What is governance anyway?

04 July 2023
6 minute read
Best practice

What is governance anyway?

04 July 2023
6 minute read

Brooke Skinn, Asset Management Governance Leader at Cargill, explores the true meaning of the word governance in both theoretical and practical terms.

Have you heard the term “governance” a lot lately? The word seems to be in a lot of seminars, corporate lingo, job titles, and auditor’s audit plans. Raising a problem at work to leadership, governance is something they likely will use as a potential solution. Gaps in a process or items that were missed or skipped, governance can fix that too. So, what is governance anyway?

I get this question a lot as the word has been in my job title not once, but twice now in my career. When I originally got my first job with a governance title, I had no idea what it was. This was back in 2016 and it was a word I heard a lot, and I knew it meant rules or something like that. I remember thinking of it as a form of government governing a specific topic. I have learned a lot since then and have found even more needs for governance in the corporate world than what I see existing today.

What is governance?

I began thinking about how to define and teach governance, and to do that I needed to understand where the word came from and what was making it so popular in corporations today. The word has been seen in the text since the late 1800s; however, it picked up steam again in the 1990s. During the early 2000s bankruptcies, market crashes and corporate insolvencies (like Enron), this word became the fuel for solutions globally. The Sarbanes–Oxley (SOX) Act of 2002, a US federal legislation passed because of these financial disasters, began to drive public companies into building governance and controls to ensure proper checks and balances were in place and prevent future corporate insolvencies due to lack of controls. This sounds pretty good and all, but once again what is governance is still not that clear besides knowing it provides checks and balances within a company.

Defining governance

I like to start with this definition of governance:

“Governance is the way rules, norms, and actions are structured, sustained, regulated, and held accountable”.

This definition fits more into the spaces that I, as a governance leader, work in daily. I like to think of myself as the sheriff enforcing the laws of the land. Governance are rules and standards that must be followed and when they are not followed, metrics/reporting would drive remediation for things that do not comply. A great example of this would be vehicle registration.

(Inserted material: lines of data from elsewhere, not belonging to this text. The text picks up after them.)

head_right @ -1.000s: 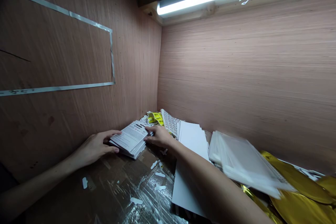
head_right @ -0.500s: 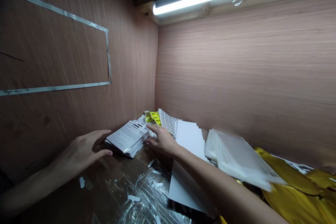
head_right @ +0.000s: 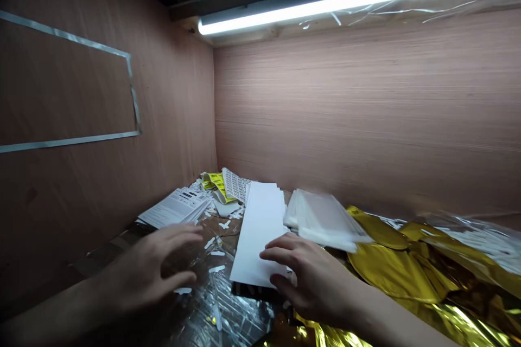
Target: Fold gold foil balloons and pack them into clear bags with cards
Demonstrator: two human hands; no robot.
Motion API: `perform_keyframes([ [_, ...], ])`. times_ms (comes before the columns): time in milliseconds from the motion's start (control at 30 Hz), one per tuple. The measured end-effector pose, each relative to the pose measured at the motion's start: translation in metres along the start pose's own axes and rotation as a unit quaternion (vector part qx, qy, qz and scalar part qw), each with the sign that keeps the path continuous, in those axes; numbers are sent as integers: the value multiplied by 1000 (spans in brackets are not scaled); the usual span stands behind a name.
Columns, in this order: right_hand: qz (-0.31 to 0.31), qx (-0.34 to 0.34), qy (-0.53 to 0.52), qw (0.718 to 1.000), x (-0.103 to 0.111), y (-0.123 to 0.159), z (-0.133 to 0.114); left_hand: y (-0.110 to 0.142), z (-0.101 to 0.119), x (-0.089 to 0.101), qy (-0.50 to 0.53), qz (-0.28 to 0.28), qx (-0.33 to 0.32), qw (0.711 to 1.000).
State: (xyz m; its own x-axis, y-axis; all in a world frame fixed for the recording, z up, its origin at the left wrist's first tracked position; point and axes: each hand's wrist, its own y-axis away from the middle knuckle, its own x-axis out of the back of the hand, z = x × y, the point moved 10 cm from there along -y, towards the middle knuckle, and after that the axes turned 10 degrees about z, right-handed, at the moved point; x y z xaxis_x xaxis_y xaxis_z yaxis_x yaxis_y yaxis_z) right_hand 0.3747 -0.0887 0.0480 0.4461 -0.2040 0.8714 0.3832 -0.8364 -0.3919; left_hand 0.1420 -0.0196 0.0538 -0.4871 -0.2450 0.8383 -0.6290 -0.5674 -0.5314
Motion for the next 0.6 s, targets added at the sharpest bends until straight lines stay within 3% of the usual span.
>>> perform_keyframes([
  [33,-25,-15,-20,999,6,13,-4,0,36,2,70,15,-58,996],
  [100,-93,-56,-55,993,12,41,-9,7,109,8,230,29,-210,950],
  [133,-133,-69,-64,987,12,55,-12,14,139,4,283,-6,-283,916],
  [200,-191,-82,-59,976,12,81,-16,27,178,-15,326,-100,-374,862],
  [267,-207,-76,-38,975,12,99,-17,32,193,-36,326,-165,-388,846],
  [333,-200,-79,-13,977,13,109,-15,31,195,-45,320,-186,-366,854],
  [467,-190,-86,27,978,16,117,-8,27,200,-39,280,-174,-332,884],
  [600,-152,-82,63,983,34,120,-5,31,210,-36,230,-131,-357,896],
])
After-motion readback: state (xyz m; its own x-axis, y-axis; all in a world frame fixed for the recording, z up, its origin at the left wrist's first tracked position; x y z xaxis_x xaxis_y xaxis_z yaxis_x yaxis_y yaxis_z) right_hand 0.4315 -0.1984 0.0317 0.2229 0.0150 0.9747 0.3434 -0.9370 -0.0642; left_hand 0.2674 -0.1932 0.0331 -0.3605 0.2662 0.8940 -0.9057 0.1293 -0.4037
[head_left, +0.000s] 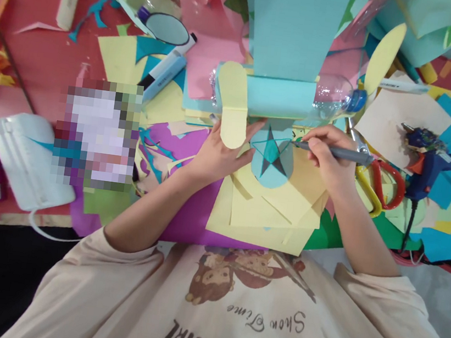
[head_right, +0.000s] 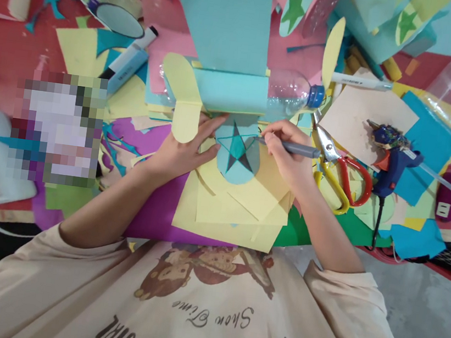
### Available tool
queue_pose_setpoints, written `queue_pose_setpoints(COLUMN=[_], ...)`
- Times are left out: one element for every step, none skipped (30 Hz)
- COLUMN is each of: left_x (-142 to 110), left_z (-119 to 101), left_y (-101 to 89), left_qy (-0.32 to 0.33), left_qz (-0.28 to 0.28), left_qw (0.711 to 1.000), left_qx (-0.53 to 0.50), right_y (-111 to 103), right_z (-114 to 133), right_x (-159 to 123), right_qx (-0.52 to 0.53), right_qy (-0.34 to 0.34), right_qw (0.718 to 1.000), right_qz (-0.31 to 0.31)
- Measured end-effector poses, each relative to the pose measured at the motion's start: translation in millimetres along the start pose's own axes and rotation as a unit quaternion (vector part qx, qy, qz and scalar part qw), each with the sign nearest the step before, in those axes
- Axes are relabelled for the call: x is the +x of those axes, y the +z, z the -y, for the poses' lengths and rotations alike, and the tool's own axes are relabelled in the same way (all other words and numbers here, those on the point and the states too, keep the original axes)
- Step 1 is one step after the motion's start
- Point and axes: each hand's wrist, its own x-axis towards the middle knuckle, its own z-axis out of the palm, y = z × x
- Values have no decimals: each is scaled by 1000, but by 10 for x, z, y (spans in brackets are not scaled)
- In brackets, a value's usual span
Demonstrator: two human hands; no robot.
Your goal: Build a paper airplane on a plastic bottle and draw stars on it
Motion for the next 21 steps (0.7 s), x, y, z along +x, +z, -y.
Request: queue_pose_setpoints(left_x=[2,3,4,4,3,2,1,0,-1,-1,-2,-2,-2,-2,-2,-2,-2,-2,-2,-2,-2], left_z=[-2,-4,-4,-3,-1,2,5,8,11,12,13,13,13,11,10,8,7,6,5,4,3], left_y=[-3,-4,-4,-2,1,4,8,12,15,18,19,18,17,14,11,8,5,3,1,-1,-2], left_qy=[1,2,4,5,6,7,7,6,4,4,5,6,7,8,9,10,11,11,12,12,11], left_qz=[0,0,1,2,2,1,0,-1,-1,-1,-2,-2,-2,-1,0,1,1,2,2,2,3], left_qw=[1000,1000,1000,1000,1000,1000,1000,1000,1000,1000,1000,1000,1000,1000,1000,1000,1000,1000,1000,1000,1000], left_qx=[5,9,12,13,13,12,10,9,8,7,6,5,4,4,4,4,3,3,3,3,3], right_y=[-1,5,18,35,54,73,89,102,111,115,117,116,114,112,111,111,112,113,114,115,115], right_z=[-11,-24,-40,-57,-73,-86,-97,-104,-108,-110,-112,-113,-114,-115,-116,-116,-116,-114,-110,-104,-97], right_x=[-30,-54,-72,-84,-89,-89,-85,-79,-72,-66,-61,-57,-54,-52,-50,-47,-45,-42,-39,-36,-34], right_qx=[-4,-8,-13,-18,-25,-34,-42,-49,-52,-53,-52,-52,-52,-55,-59,-64,-70,-75,-78,-78,-76], right_qy=[-2,-5,-9,-15,-20,-23,-25,-26,-26,-26,-26,-26,-27,-27,-27,-27,-26,-24,-22,-19,-17], right_qw=[1000,1000,1000,999,999,999,998,998,998,998,998,998,997,997,997,997,996,996,996,996,996], right_qz=[6,12,19,25,29,32,33,34,35,36,37,39,41,43,43,44,45,46,46,46,46])
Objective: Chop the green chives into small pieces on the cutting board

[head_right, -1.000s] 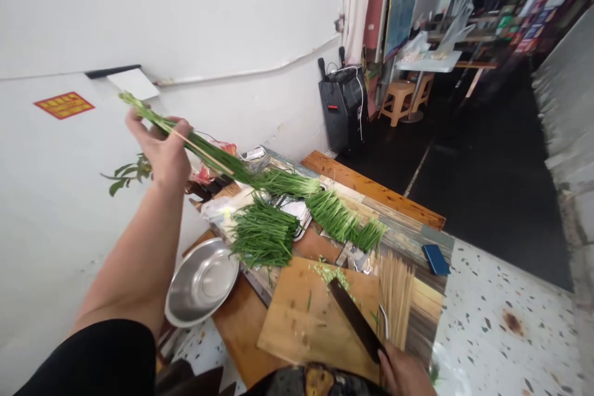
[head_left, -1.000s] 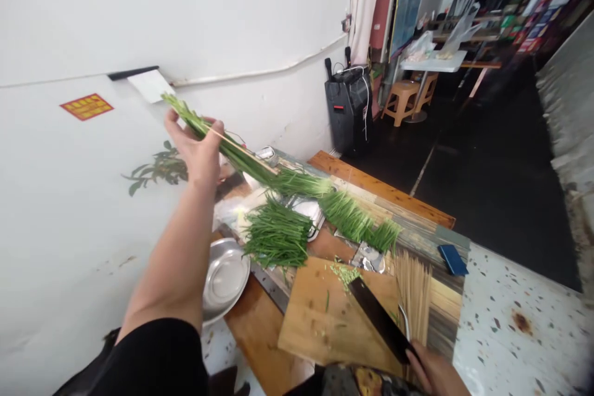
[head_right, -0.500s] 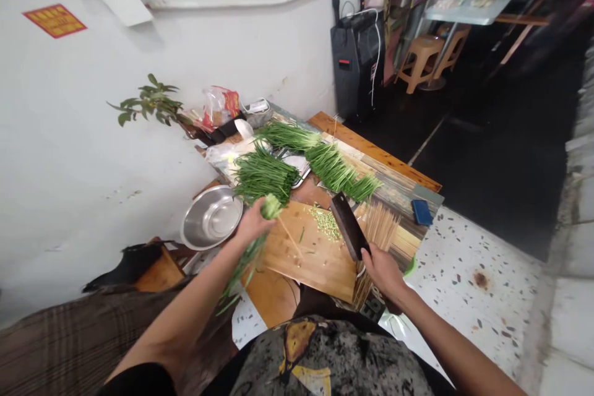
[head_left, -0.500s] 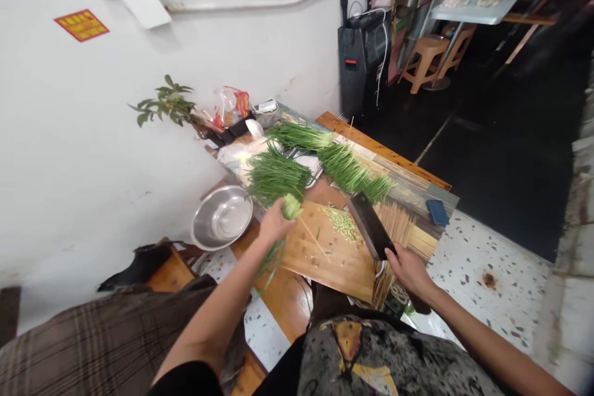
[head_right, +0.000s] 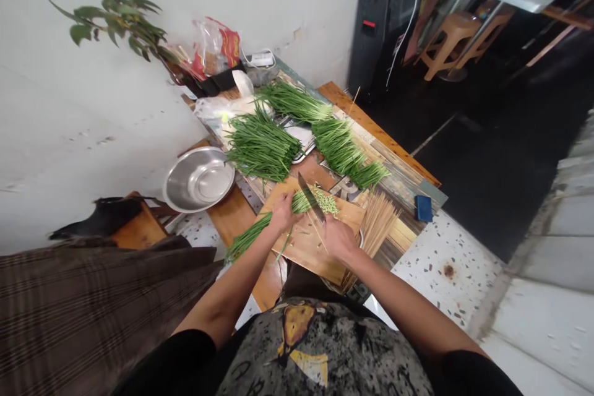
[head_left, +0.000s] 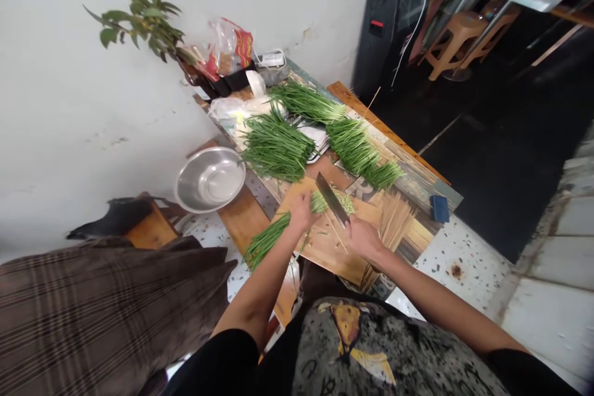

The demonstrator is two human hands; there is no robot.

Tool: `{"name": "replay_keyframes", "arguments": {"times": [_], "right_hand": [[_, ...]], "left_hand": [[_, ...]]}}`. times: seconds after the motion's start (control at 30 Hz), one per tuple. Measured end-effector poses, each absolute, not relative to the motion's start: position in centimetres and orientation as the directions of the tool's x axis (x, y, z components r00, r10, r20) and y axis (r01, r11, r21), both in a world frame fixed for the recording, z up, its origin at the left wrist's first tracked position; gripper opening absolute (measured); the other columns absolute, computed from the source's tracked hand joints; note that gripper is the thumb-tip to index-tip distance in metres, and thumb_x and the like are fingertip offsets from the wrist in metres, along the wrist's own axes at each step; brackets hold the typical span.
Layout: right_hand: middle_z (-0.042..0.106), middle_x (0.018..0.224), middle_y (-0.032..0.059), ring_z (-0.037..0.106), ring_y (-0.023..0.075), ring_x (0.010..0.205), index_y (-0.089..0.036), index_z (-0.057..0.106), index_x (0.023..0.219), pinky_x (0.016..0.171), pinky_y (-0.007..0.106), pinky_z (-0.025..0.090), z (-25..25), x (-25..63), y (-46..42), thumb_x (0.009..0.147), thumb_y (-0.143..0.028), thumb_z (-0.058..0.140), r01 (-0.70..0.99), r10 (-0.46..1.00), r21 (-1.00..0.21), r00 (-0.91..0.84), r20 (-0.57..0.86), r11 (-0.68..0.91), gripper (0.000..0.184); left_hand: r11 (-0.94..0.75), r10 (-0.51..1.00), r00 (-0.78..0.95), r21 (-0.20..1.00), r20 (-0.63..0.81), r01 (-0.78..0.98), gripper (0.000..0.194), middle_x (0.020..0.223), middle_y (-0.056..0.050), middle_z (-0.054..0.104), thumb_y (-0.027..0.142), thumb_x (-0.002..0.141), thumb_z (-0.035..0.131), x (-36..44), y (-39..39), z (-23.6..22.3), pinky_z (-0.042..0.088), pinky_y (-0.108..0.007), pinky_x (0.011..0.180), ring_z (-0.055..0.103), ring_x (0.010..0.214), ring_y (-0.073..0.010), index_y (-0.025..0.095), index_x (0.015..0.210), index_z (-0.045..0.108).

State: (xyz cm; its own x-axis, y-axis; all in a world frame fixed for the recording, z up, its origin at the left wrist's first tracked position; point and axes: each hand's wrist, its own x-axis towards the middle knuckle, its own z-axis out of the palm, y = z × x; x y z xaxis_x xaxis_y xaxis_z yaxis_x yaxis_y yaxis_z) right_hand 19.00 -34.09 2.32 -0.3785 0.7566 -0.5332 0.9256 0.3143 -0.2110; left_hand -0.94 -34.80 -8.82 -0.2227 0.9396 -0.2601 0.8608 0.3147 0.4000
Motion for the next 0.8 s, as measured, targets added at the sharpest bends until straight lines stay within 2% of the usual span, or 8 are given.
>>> {"name": "replay_keyframes", "arguments": {"times": [0.13,0.37,0.8], "right_hand": [[0.068,0.094,0.0163,0.067,0.0242,0.087,-0.012,0.050,0.112,0.070,0.029,0.043,1.6,18.7,-33.8,0.098,-0.027,0.024,0.923,0.727,-0.202,-0.383,-0.570,0.328,0.033],[0.068,0.096,0.0191,0.067,0.0271,0.089,-0.009,0.046,0.122,0.071,0.032,0.046,1.0,18.1,-33.4,0.095,-0.024,0.031,0.914,0.680,-0.193,-0.396,-0.617,0.356,0.035],[0.067,0.098,0.0191,0.067,0.0265,0.093,-0.010,0.053,0.109,0.072,0.029,0.047,-1.1,17.2,-32.0,0.096,-0.030,0.034,0.922,0.681,-0.176,-0.375,-0.629,0.345,0.031]], "left_hand": [[0.324,0.937,-0.234,0.392,-0.261,0.861,0.076,0.132,-0.011,0.046,0.042,0.072,0.070,-1.0,-35.0,-9.4,0.037,-0.041,0.098,0.042,0.120,-0.0277,0.021,0.138,0.038],[0.331,0.929,-0.230,0.375,-0.289,0.866,0.071,0.134,-0.011,0.044,0.040,0.075,0.068,-0.8,-34.9,-9.6,0.035,-0.044,0.098,0.039,0.122,-0.0282,0.023,0.138,0.039],[0.323,0.922,-0.187,0.409,-0.339,0.853,0.071,0.138,-0.011,0.042,0.038,0.076,0.068,-1.2,-34.5,-9.1,0.034,-0.042,0.098,0.036,0.126,-0.0280,0.023,0.138,0.039]]}}
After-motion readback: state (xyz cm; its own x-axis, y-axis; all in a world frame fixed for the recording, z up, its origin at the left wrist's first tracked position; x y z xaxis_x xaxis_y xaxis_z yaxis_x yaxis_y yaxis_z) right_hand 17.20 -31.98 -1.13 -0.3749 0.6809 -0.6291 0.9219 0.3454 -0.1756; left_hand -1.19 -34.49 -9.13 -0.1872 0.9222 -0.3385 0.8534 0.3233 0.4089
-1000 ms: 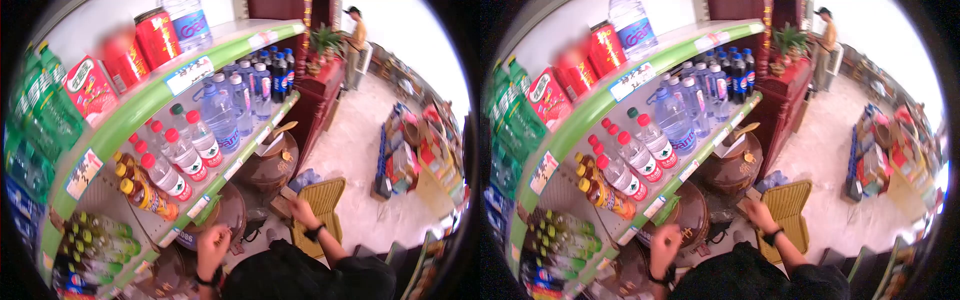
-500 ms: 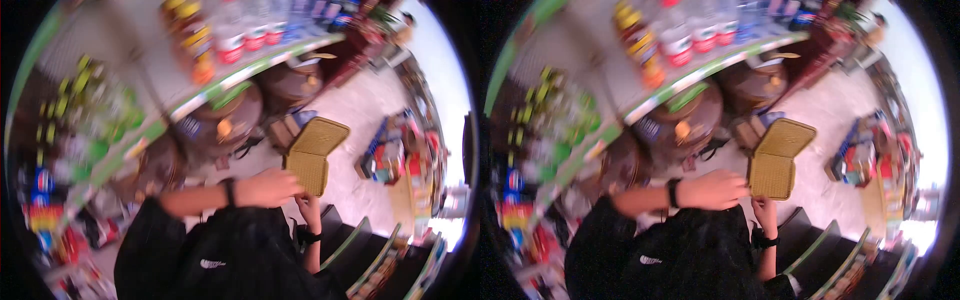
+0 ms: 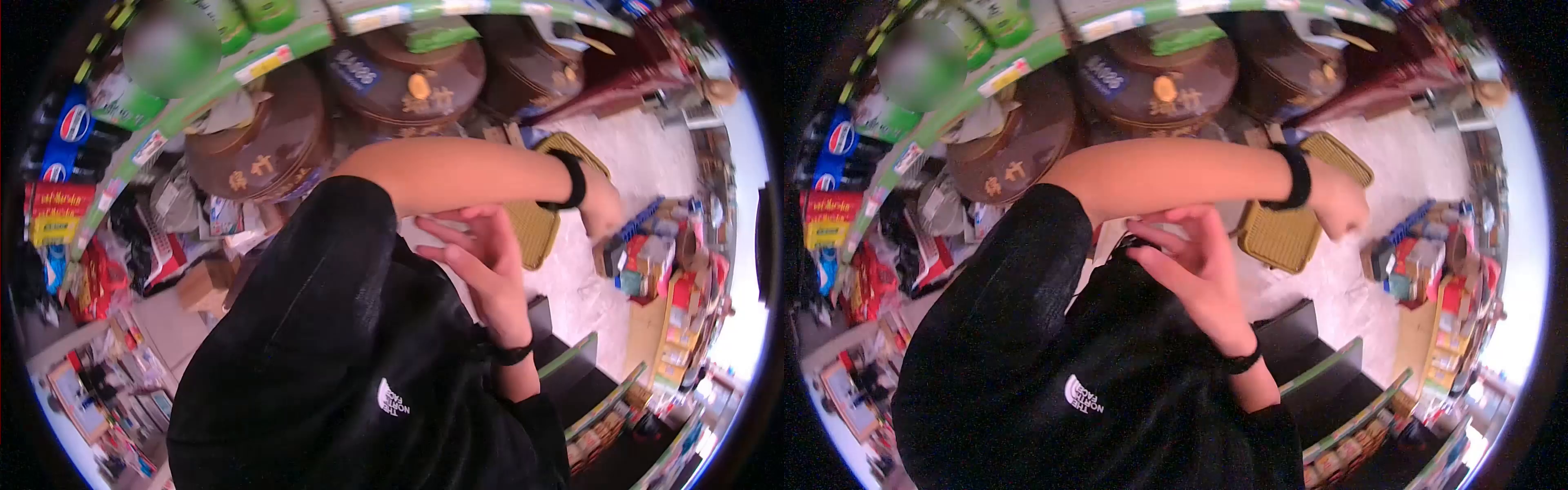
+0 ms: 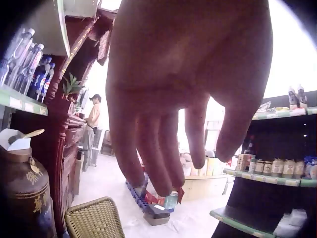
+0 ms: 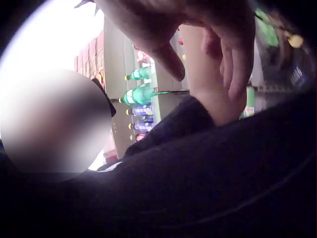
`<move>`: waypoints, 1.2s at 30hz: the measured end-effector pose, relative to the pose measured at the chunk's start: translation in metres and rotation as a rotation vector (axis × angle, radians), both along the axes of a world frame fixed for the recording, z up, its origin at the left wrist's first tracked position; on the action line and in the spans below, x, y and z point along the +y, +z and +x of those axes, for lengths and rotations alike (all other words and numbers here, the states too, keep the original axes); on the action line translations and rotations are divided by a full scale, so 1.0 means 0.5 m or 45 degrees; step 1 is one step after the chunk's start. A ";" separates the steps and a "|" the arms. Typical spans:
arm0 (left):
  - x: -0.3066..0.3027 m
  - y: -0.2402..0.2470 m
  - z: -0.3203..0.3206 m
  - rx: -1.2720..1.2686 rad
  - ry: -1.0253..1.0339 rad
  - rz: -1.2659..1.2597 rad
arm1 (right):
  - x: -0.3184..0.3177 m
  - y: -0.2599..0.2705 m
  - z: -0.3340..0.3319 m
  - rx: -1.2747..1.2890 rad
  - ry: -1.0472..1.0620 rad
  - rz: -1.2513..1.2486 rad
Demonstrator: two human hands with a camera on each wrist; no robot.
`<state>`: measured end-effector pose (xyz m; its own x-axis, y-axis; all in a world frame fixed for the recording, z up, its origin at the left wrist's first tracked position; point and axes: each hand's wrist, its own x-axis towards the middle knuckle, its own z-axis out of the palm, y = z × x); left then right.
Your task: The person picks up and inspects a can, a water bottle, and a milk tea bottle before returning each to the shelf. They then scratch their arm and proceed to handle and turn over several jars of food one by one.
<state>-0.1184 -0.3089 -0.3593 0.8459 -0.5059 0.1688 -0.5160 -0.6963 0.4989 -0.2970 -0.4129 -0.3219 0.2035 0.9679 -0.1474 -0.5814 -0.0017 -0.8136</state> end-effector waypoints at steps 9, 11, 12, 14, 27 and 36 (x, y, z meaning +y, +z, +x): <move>-0.209 -0.188 0.114 0.720 0.140 -0.071 | -0.257 -0.039 0.003 0.120 0.145 -0.188; -0.266 -0.221 0.120 0.889 0.070 -0.014 | -0.330 -0.035 0.016 0.052 0.095 -0.133; -0.294 -0.219 0.116 0.944 0.109 0.026 | -0.365 -0.036 0.020 0.006 0.080 -0.093; -0.342 -0.207 0.113 1.071 0.172 0.064 | -0.429 -0.035 0.021 -0.012 0.008 -0.005; -0.422 -0.178 0.357 1.156 0.383 -0.815 | -0.556 -0.057 0.148 0.305 0.122 0.219; -0.355 -0.158 0.600 1.167 0.257 -0.675 | -0.423 0.004 0.295 0.502 -0.335 0.525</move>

Vehicle Registration governance

There is a law that states all vehicles on the road must have current registration. There are ERP systems that collect and store the data for all the known vehicles sold and owned in a given country. Each owner is notified of the renewal of their registration and when the expiration date comes if that registration is not renewed the vehicle is no longer meeting the law to be on the road driving. How this law is enforced varies by country, but typically it is the police or traffic controllers that stop and write up a citation for non-compliance. Now the police officers do not get to pick what the processes are to register the vehicle or how owners are notified. They just are there to enforce what the laws are as published. The laws that are written are up to the government to define and publish. As a governance leader, I am here to support the organization in the processes and rules that each team is following today, much like the police officer in the example above. I work with the teams to identify their larger risks, fail points, and process gaps and help to catch these and ensure the teams are remediating or eliminating them as quickly as possible. Unlike the police officer, I do help create the rules and ensure they are documented, published, and employees are trained.

Corporate strategy

What makes good governance is when a company has a corporate strategy on how they will document and enforce governance. What makes great governance is when the company is actively enforcing and remediating any failures to the published governance rules and standards. Within the IT Asset Management (ITAM) world, governance can be very helpful, and most of you are probably already doing governance and you didn’t even know it. That report that shows out-of-compliance licensed software is a governance process.

So why is good and great governance important? I find it to be the self-auditing that takes place before an audit. Within a formal or informal audit, the policies, processes, and standards that are published within a company will be tested. The failures and misses are then documented, and a formal report is issued to remediate the gaps. So how does governance help? We help by formally showing we know what our rules/standards are, we know where the failures and gaps can take place, we have reporting/metrics to remediate any as they happen, and the auditor can review and test and typically will not find any issues as the company is actively finding and remediating them as they take place.

Nobody likes governance, but we all know we need it to keep checks and balances in place and resolve issues before they become bigger issues and/or audit findings. Governance becomes a security blanket for any team as well as for leadership within a corporation knowing the teams are actively ensuring processes are being followed and failures corrected.